The search for new export and investment opportunities has been the central element of most of these meetings. Geographically, Belarusian officials favoured Europe, Asia, the Middle East and former Soviet countries outside the Eurasian Economic Union – for the most part Russia's adversaries.
President Alexander Lukashenka was personally involved in diplomatic efforts. He travelled to China, Pakistan, Uzbekistan, Qatar, and the UAE, where he bragged about strategic partnerships and imminent breakthroughs. Europe, on the other hand, has so far remained off-limits for the Belarusian leader.
Europe: a high-intensity relationship
Over the past two months, Europe has remained Belarus’s preferred foreign policy partner for dialogue.
Foreign minister Vladimir Makei travelled to Warsaw on 10 October to further strengthen the rapidly-developing ties with Poland. Two weeks later, Poland’s Deputy Prime Minister Mateusz Morawiecki co-chaired a meeting of a joint commission for economic cooperation in Minsk.
During his encounter with Alexander Lukashenka, Morawiecki emphasised the prospects for cooperation in joint ventures, banking, and preservation of cultural heritage. Poland has become Belarus’s third largest trading partner (after Russia and Ukraine). Minsk seeks to almost double turnover within the next two years and reach $4bn.

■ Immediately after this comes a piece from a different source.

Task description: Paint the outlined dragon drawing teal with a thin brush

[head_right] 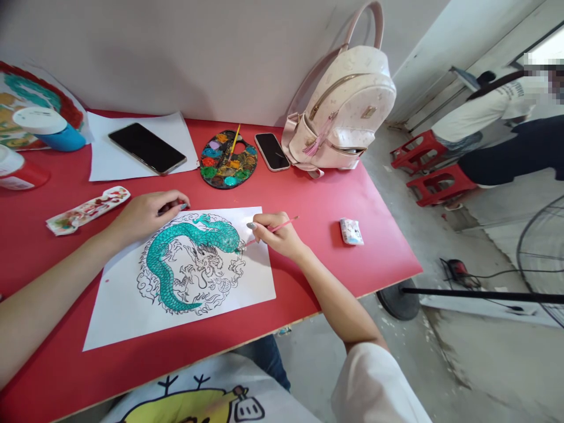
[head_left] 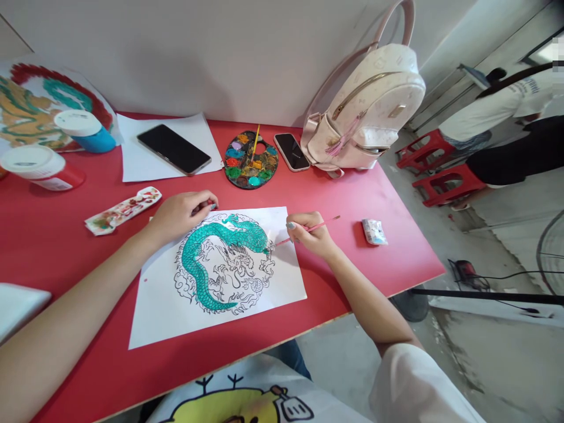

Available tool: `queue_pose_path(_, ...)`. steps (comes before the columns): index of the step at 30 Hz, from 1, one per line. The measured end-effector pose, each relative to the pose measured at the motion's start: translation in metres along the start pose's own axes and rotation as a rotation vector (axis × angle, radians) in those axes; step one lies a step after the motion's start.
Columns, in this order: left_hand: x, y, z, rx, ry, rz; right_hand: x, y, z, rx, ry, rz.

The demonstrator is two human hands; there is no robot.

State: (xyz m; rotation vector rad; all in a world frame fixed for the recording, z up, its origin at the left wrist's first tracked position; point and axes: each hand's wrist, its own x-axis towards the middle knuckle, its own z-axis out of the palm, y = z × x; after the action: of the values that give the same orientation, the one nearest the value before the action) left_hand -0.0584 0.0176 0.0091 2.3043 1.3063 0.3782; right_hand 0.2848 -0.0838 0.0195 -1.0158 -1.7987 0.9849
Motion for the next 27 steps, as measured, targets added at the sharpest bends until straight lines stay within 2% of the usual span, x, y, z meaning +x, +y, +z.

Luxembourg's foreign minister Jean Asselborn has become the first foreign minister from Old Europe to visit Minsk since May 2015. On 14 September, he and Makei focused on Belarus’s relationship with the EU. The bilateral trade between the two countries remains modest ($6.7m in 2015); prospects for dramatic improvement are bleak.
In the last two months, Belarus’s deputy foreign minister Alena Kupchyna travelled to Sarajevo, Belgrade, and Bratislava to hold political consultations with her Bosnian, Serbian, and Slovak counterparts. She also received her Latvian and German compeers in Minsk.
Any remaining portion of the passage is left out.